Aulus Gabinius (died 47 bc, Salonae, Dalmatia [now Split, Cro.]) was a Roman politician and a supporter of Pompey the Great.
Gabinius was a military tribune under Lucius Cornelius Sulla and was later sent as Sulla’s envoy to Mithradates VI Eupator, the king of Pontus. As tribune of the plebs in 67 he worked to help Pompey solve Rome’s major foreign policy problems: the infestations of pirates around the Mediterranean and the long war with Mithradates. He may have delayed Mithradates’ defeat by transferring the command of the province of Bithynia-Pontus from Lucius Licinius Lucullus to the consul Manius Acilius Glabrio, along with part of Lucullus’s army. He then set up a command with wide powers intended to be used by Pompey against the pirates. The province was the entire coast of the Mediterranean and all the land within 50 miles (80 km) of the coast. (When his fellow tribune Trebellius vetoed the motion, Gabinius initiated a process of deposition against him, in imitation of a similar motion carried out by Tiberius Gracchus in 133.)
Pompey went on to eliminate the pirates, and he defeated Mithradates, who committed suicide. He then organized most of the Middle East in Rome’s interest and his own, with Gabinius serving under him. When Pompey worked with Julius Caesar and Marcus Crassus to control the Roman state in a secret combination (an unofficial triumvirate), they secured the election of Gabinius as consul for 58 with Lucius Calpurnius Piso Caesoninus.
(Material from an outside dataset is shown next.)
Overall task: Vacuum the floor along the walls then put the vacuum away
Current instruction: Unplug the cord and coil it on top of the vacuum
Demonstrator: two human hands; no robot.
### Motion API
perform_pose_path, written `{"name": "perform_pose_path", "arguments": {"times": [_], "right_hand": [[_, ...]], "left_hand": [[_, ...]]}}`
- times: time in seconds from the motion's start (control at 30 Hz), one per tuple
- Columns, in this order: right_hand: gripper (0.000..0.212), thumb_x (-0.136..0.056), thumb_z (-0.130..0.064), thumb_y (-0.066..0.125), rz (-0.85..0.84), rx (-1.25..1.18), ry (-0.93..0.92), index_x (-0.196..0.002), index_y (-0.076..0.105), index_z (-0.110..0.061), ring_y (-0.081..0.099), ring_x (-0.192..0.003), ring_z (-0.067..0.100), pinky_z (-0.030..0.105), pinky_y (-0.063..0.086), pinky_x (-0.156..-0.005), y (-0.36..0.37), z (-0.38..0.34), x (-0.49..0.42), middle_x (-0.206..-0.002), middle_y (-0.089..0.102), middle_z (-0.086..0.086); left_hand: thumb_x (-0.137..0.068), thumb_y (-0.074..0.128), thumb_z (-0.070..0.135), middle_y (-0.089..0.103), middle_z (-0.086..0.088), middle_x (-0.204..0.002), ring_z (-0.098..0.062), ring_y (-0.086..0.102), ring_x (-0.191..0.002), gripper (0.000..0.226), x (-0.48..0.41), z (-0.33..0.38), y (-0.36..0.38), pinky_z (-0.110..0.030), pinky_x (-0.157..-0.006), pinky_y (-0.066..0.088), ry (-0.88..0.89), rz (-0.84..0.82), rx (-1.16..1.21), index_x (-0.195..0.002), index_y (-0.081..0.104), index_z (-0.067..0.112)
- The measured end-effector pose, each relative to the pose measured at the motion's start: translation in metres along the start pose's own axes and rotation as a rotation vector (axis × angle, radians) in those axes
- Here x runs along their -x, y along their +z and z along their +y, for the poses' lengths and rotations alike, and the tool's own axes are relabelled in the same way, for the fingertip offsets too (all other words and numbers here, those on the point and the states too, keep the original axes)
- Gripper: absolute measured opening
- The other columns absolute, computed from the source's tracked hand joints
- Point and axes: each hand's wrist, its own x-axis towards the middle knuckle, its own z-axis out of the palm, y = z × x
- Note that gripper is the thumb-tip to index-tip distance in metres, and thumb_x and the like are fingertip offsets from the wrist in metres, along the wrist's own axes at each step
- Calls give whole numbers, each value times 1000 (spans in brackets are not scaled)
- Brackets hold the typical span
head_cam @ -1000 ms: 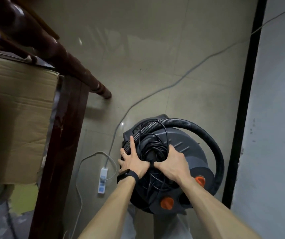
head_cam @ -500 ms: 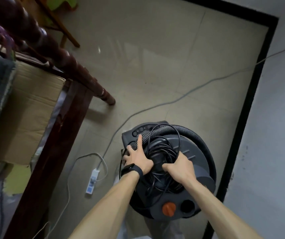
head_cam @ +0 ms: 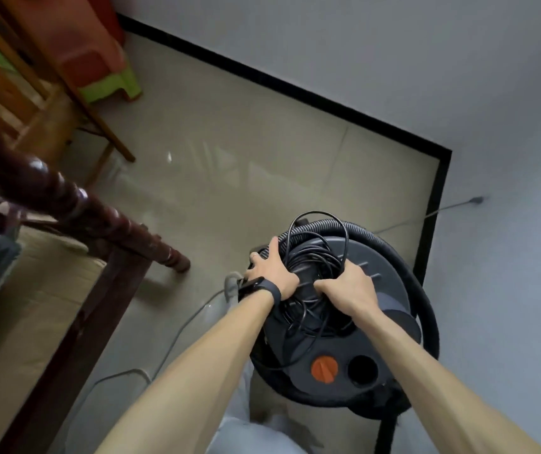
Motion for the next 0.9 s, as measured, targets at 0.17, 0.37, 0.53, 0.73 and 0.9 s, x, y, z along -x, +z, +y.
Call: {"name": "perform_pose_path", "arguments": {"times": [0.17, 0.37, 0.53, 0.73, 0.9], "right_hand": [[29, -64, -31, 73, 37, 7, 20, -89, 59, -30, 58, -79, 5, 24, 42, -59, -19, -57, -94, -84, 66, -15], [31, -65, -32, 75, 37, 3, 42, -91, 59, -32, 60, -86, 18, 29, 42, -64, -26, -111, -198, -86, 66, -14], [30, -70, -31, 74, -34, 41, 6, -95, 57, -32, 59, -91, 23, 35, 45, -74, -8, -156, -289, -88, 65, -10], [38, -72, -34, 76, -84, 81, -82, -105, 57, -25, 54, -91, 21, 32, 41, -74, 2, -210, -377, -89, 60, -9], [46, -76, -47, 70, -111, 156, -152, -110, 48, -25, 64, -101, 28, 35, 50, -75, 7, -229, -400, -95, 66, -3]], "left_hand": [[-77, 60, 35, 13, -10, -157, -44, 35, -132, 94, -79, 40, -43, -49, -108, 35, 34, 17, 189, -150, 3, 51], [-80, 64, 52, -9, -4, -163, -37, -4, -148, 96, -143, 84, -61, -62, -113, 19, -56, 104, 362, -148, -4, 56], [-79, 60, 65, -29, 7, -159, -34, -15, -148, 97, -199, 101, -74, -70, -110, 17, -68, 91, 306, -144, -12, 60], [-78, 58, 65, -21, 9, -161, -41, -3, -148, 98, -266, 119, -97, -65, -110, 23, -100, 134, 301, -136, -21, 67], [-75, 58, 69, -16, 1, -163, -48, 0, -146, 100, -297, 129, -111, -63, -111, 21, -163, 140, 340, -133, -24, 70]]}}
They worked with Publius Clodius Pulcher to undermine the authority of the Senate by driving Cicero into exile. Gabinius was rewarded with the proconsulship of Syria, which he governed from 57 to 54. In Syria he tried to stop the depredations of the Roman knights—who were in charge of collecting taxes—by taking over the tax collecting himself, and profiting thereby. He intervened in Judaea to the advantage of Antipater by restoring John Hyrcanus II as high priest; he also rebuilt towns and introduced administrative reforms.
Under Pompey’s instructions, but without the consent of the Senate, he restored Ptolemy XII Auletes to the throne in Egypt—in return, it is said, for a payment of 10,000 talents. He left Roman troops to protect Ptolemy and then had to restore order in Judaea when revolts broke out there. The knights were hostile to him because of his actions in Syria, and he had made other influential enemies as well. An attempt to convict him of treason was unsuccessful, but he was finally convicted of extortion and went into exile in 54, although Pompey had compelled his enemy Cicero to speak on his behalf. He was recalled from exile by Julius Caesar in 49 and fought for him in Illyria (48–47); he died of illness at Salonae, near present-day Split.